Sono aumentati in modo esponenziale i tumori alla tiroide dei bambini. Questo il risultato di quattro studi commissionati dal Governo nipponico a Fukushima per capire le conseguenze del disastro che ha colpito il Giappone. Nel tentativo di conoscere il numero di persone che sono state esposte a dosi di radiazioni ionizzanti, le autorità giapponesi hanno prima messo a punto un questionario dettagliato per cercare di ripristinare l’occupazione delle persone potenzialmente interessate tra il 11 e il 25 marzo 2011.
Aumentano i tumori a Fukushima
Circa due milioni di persone, circa 360.000 hanno risposto, che è un numero relativamente alto. La seconda indagine si estende su 210.000 sfollati (tra cui circa 70.000 erano nelle prime 24 ore).
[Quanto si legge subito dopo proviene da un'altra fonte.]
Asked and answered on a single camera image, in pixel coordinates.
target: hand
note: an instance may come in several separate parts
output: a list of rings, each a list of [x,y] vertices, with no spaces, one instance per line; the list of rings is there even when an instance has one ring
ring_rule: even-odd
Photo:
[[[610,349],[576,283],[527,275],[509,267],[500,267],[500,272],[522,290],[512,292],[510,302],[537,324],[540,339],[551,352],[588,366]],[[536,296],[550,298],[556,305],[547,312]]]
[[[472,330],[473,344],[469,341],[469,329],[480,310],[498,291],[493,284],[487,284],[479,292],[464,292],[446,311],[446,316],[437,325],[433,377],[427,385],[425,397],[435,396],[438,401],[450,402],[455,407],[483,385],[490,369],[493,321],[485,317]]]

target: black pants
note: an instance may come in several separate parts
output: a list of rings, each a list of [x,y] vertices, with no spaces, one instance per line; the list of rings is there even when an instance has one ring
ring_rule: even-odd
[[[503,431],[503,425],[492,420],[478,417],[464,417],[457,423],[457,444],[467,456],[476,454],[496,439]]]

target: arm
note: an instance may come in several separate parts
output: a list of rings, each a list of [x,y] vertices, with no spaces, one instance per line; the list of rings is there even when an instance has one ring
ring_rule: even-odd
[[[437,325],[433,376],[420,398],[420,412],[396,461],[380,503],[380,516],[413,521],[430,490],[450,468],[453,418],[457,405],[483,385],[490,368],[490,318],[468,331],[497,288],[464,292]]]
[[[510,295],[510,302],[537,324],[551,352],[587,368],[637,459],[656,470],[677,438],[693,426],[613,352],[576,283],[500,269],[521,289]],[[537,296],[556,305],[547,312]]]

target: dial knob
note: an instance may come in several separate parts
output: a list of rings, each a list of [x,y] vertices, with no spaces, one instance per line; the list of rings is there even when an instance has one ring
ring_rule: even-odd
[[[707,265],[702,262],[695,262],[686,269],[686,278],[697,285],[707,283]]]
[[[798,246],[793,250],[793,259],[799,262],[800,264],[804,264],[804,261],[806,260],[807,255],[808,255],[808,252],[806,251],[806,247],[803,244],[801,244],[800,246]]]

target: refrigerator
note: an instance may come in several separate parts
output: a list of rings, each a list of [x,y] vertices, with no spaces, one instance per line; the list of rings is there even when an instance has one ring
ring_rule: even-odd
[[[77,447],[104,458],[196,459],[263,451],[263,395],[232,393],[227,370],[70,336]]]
Tutti sono soggetti a controllo medico. Si tratta di stabilire se ci sia un aumento di tempo anomalo in alcune malattie, soprattutto tumori. “Ma ci vorrà del tempo, come ci vogliono almeno diversi anni affinché i tumori si sviluppino dopo l’esposizione a radioattività”, ha sottolineato Jean-René Jordan, specialista e ricercatore.
Monitoraggio delle donne incinte e dei bambini
Il terzo studio si concentra su circa 20.000 donne in gravidanza, al momento dell’incidente, ed i bimbi saranno seguiti fino all’età di 12 anni. “Possono verificarsi due casi”, dice lo specialista. Durante la prima settimana di gravidanza, il rischio per la madre è di avere un aborto spontaneo. Se questo non è il caso, non vi è alcun effetto sul bambino.
Nel caso di irradiazione durante il terzo trimestre di gravidanza, non vi è alcun rischio di malformazione fisica ma si può avere un ritardo mentale come la difficoltà di apprendimento. L’ultima indagine – spiega ancora l’esperto – copre il “cancro della tiroide” per i bambini. A Chernobyl è stato scoperto tardi, perché non è una malattia che gli scienziati avevano previsto: guardavano la leucemia. Ci volle del tempo per la diagnosi e per stabilire legami con l’esplosione e, in questo caso, i bambini avevano bevuto il latte, contaminato con iodio 131″.
Questo è il motivo per cui si attendono cinque anni di tempo per l’eventuale comparsa della malattia.